Exact retyping of the data: please keep every word and drop each picture.
(Beginning of Data to process)
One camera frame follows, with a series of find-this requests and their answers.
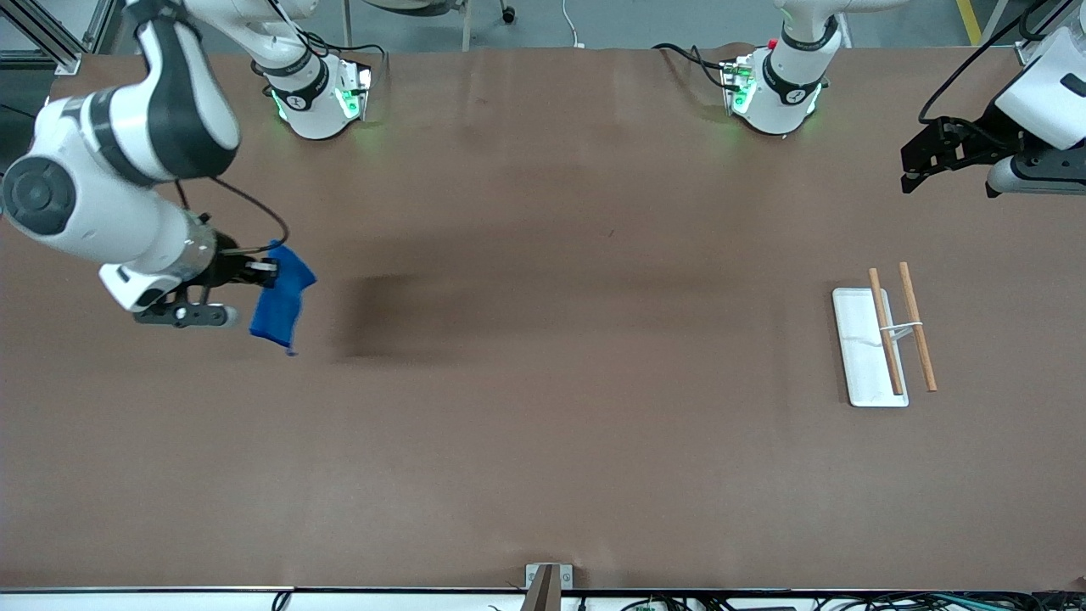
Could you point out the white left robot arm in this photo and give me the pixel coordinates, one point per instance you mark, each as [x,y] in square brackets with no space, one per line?
[780,102]

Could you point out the metal bracket plate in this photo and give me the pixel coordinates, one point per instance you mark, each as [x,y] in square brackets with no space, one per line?
[565,577]

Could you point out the blue microfibre towel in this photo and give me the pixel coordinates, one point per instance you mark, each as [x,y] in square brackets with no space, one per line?
[280,305]

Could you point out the aluminium frame profile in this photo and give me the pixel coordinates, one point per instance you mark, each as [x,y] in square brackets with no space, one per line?
[1031,34]
[51,38]

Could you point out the white towel rack wooden bars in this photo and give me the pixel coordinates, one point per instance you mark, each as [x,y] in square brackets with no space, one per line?
[864,356]

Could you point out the brown table cover sheet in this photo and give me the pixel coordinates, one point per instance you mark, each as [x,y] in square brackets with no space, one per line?
[543,382]

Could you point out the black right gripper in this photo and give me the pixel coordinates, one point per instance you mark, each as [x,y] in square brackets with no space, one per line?
[227,265]

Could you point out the black chair caster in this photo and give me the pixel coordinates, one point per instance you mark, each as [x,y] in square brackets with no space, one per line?
[507,14]

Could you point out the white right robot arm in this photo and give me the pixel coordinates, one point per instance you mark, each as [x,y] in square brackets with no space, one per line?
[102,204]

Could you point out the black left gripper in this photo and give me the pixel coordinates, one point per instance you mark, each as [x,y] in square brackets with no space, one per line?
[988,136]

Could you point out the brown mount post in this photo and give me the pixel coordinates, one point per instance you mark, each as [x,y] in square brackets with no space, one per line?
[543,594]
(End of Data to process)
--- Task solution ---
One camera frame follows, with a series of find-this requests and their answers.
Could you point out the white left robot arm in this photo and give me the pixel coordinates, one point per instance you mark, each as [x,y] in square brackets with no space, one per line?
[780,102]

Could you point out the metal bracket plate in this photo and give me the pixel coordinates, one point per instance you mark, each as [x,y] in square brackets with no space, one per line?
[565,577]

Could you point out the blue microfibre towel in this photo and give me the pixel coordinates, one point per instance you mark, each as [x,y] in square brackets with no space, one per line?
[280,305]

Could you point out the aluminium frame profile in this photo and give me the pixel coordinates, one point per instance you mark, each as [x,y] in square brackets with no space, one per line?
[1031,34]
[51,38]

Could you point out the white towel rack wooden bars in this photo and give me the pixel coordinates, one point per instance you mark, each as [x,y] in square brackets with no space, one per line?
[864,356]

Could you point out the brown table cover sheet in this photo and give me the pixel coordinates, one point per instance you mark, each as [x,y] in square brackets with no space, one per line?
[543,382]

Could you point out the black right gripper in this photo and give me the pixel coordinates, one point per instance you mark, each as [x,y] in square brackets with no space, one per line?
[227,265]

Could you point out the black chair caster in this photo and give me the pixel coordinates, one point per instance you mark, each as [x,y] in square brackets with no space, one per line?
[507,14]

Could you point out the white right robot arm in this photo and give me the pixel coordinates, one point per instance you mark, each as [x,y] in square brackets with no space, one per line?
[102,204]

Could you point out the black left gripper in this photo and give me the pixel coordinates, one point per instance you mark, each as [x,y] in square brackets with no space, one per line?
[988,136]

Could you point out the brown mount post in this photo and give me the pixel coordinates, one point per instance you mark, each as [x,y] in square brackets with no space, one per line?
[543,594]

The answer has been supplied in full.